De nos jours, être influenceur sur les réseaux sociaux est devenu le nouveau rêve collectif. Il suffit d’un smartphone pour se lancer. On voit ainsi des personnes s’exprimer avec assurance sur tous les sujets, sans aucune formation préalable : développement personnel, santé, conseils divers… et parfois même sur des thèmes sensibles, qu’elles abordent avec le ton d’experts autoproclamés. Ce phénomène, qui banalise la parole publique, soulève de sérieuses questions sur la fiabilité des contenus en ligne.
Face à cette dérive, certains pays commencent à fixer des limites. En Tunisie, le décret 54 a déjà posé un cadre pour encadrer les publications numériques. De son côté, la Chine vient de franchir un cap décisif dans la régulation de l’économie des influenceurs. En octobre 2025, le Cyberspace Administration of China (CAC) a annoncé que tout créateur de contenu souhaitant s’exprimer sur des sujets sensibles — tels que la médecine, le droit, la finance ou l’éducation — devra désormais détenir une certification officielle ou un diplôme prouvant sa compétence dans le domaine.

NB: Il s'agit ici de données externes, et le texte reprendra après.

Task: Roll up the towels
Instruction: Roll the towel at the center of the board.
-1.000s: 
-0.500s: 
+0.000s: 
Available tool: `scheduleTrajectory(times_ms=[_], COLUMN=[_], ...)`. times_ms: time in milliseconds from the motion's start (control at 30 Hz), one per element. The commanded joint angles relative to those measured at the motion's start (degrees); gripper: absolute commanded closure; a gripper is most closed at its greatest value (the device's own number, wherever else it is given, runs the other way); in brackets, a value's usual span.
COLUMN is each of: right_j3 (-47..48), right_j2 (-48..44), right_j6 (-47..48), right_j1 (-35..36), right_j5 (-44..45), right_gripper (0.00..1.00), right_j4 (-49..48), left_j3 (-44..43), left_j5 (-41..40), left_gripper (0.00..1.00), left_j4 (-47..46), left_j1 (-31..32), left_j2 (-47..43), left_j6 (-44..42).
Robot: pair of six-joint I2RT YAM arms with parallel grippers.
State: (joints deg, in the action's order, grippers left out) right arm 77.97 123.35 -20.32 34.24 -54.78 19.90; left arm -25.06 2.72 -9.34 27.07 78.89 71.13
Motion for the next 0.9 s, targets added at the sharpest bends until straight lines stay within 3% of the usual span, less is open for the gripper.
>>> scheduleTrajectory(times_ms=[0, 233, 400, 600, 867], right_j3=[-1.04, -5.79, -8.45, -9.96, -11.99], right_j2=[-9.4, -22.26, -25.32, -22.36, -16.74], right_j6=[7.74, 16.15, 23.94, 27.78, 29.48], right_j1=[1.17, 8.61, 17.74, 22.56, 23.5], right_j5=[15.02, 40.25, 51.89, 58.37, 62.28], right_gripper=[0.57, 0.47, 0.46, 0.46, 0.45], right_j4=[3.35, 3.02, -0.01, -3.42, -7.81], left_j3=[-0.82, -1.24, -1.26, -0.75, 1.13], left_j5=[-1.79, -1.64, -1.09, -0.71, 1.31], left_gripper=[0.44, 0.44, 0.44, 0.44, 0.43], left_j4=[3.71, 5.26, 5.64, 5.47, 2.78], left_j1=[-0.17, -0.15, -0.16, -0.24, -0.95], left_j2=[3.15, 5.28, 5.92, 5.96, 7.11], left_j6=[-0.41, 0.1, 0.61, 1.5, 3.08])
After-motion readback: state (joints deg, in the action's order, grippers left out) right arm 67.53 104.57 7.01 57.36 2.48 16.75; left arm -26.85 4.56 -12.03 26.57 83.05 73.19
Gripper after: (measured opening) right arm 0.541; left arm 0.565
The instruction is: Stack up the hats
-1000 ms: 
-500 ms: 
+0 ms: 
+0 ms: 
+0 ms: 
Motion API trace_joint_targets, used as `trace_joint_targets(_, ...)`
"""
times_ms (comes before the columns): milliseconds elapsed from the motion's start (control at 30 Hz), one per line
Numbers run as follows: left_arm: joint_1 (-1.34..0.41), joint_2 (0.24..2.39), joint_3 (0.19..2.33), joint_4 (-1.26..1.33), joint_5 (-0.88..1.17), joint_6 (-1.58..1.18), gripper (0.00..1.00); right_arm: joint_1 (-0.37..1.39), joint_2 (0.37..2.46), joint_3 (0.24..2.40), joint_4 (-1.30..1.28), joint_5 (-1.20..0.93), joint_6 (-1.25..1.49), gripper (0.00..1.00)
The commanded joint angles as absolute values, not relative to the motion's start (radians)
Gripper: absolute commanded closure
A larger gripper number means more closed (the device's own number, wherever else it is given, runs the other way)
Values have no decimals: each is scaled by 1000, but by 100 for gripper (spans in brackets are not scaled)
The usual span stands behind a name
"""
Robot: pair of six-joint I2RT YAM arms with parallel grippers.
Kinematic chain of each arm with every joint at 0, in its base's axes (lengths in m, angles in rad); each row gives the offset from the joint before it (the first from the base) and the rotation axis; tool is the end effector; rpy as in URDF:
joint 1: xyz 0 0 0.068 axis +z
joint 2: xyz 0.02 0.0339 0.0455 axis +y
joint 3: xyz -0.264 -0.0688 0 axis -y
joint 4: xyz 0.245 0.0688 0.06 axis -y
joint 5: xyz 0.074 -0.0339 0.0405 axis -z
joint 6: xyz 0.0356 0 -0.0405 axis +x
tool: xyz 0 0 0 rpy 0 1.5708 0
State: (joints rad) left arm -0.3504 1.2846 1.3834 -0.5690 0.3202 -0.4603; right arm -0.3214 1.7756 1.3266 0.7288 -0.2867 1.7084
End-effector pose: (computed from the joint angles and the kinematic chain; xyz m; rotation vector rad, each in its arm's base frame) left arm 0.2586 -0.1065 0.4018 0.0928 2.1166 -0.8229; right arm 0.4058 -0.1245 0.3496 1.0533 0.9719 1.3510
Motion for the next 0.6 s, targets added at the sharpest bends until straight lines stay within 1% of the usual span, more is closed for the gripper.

La mesure vise à encadrer davantage les activités des influenceurs et à responsabiliser les plateformes de diffusion. Selon le communiqué officiel de la CAC publié en janvier 2025, dans son « Projet de règlement sur les activités des institutions de distribution multicanale de contenus en ligne », les structures de type MCN (multi-channel network) doivent : être enregistrées, disposer d’un responsable du contenu, d’une équipe de modération, et « prendre des dispositions en vue de l’obtention des qualifications professionnelles ou des services habilités » lorsqu’elles exercent des activités de type spectacle ou programme.
Ce que cela change concrètement
Pour les créateurs intervenant sur des sujets spécialisés, cette nouveauté signifie qu’ils devront désormais prouver qu’ils disposent d’une formation ou d’un agrément : sans cela, ils ne pourront plus librement publier leurs analyses, conseils ou opinions sur ces thématiques. Selon plusieurs sources, les plateformes chinoises ont reçu l’ordre de vérifier que ces créateurs disposent d’un diplôme ou d’une licence adéquate.
Les plateformes elles-mêmes sont tenues à de nouvelles obligations :
- afficher explicitement quel MCN est lié à chaque compte créateur.
- mettre en place un canal de signalement dédié aux infractions des MCN ou créateurs.
- enregistrer auprès des autorités compétentes (au niveau provincial) les MCN dans les 10 jours suivant leur entrée sur une plateforme.
Pourquoi cette mesure ?
L’explosion des vidéos courtes, du streaming live et de la « monétisation du créateur » a multiplié les dérives : publications d’avis non qualifiés, recours à la provocation ou au sensationnalisme pour capter l’audience, exploitations de mineurs (« enfants-influenceurs »), pratiques de « click-bait » et de fabrication de faux flux. Le texte de la CAC mentionne explicitement ces phénomènes comme à risques : « manipulation des flux, diffusion de rumeurs, mise en scène de sujets chauds, utilisation de mineurs à des fins commerciales ».
La finalité est double : améliorer la qualité, la crédibilité de l’information en ligne, et renforcer le contrôle de l’État sur un espace numérique qu’il considère comme stratégique.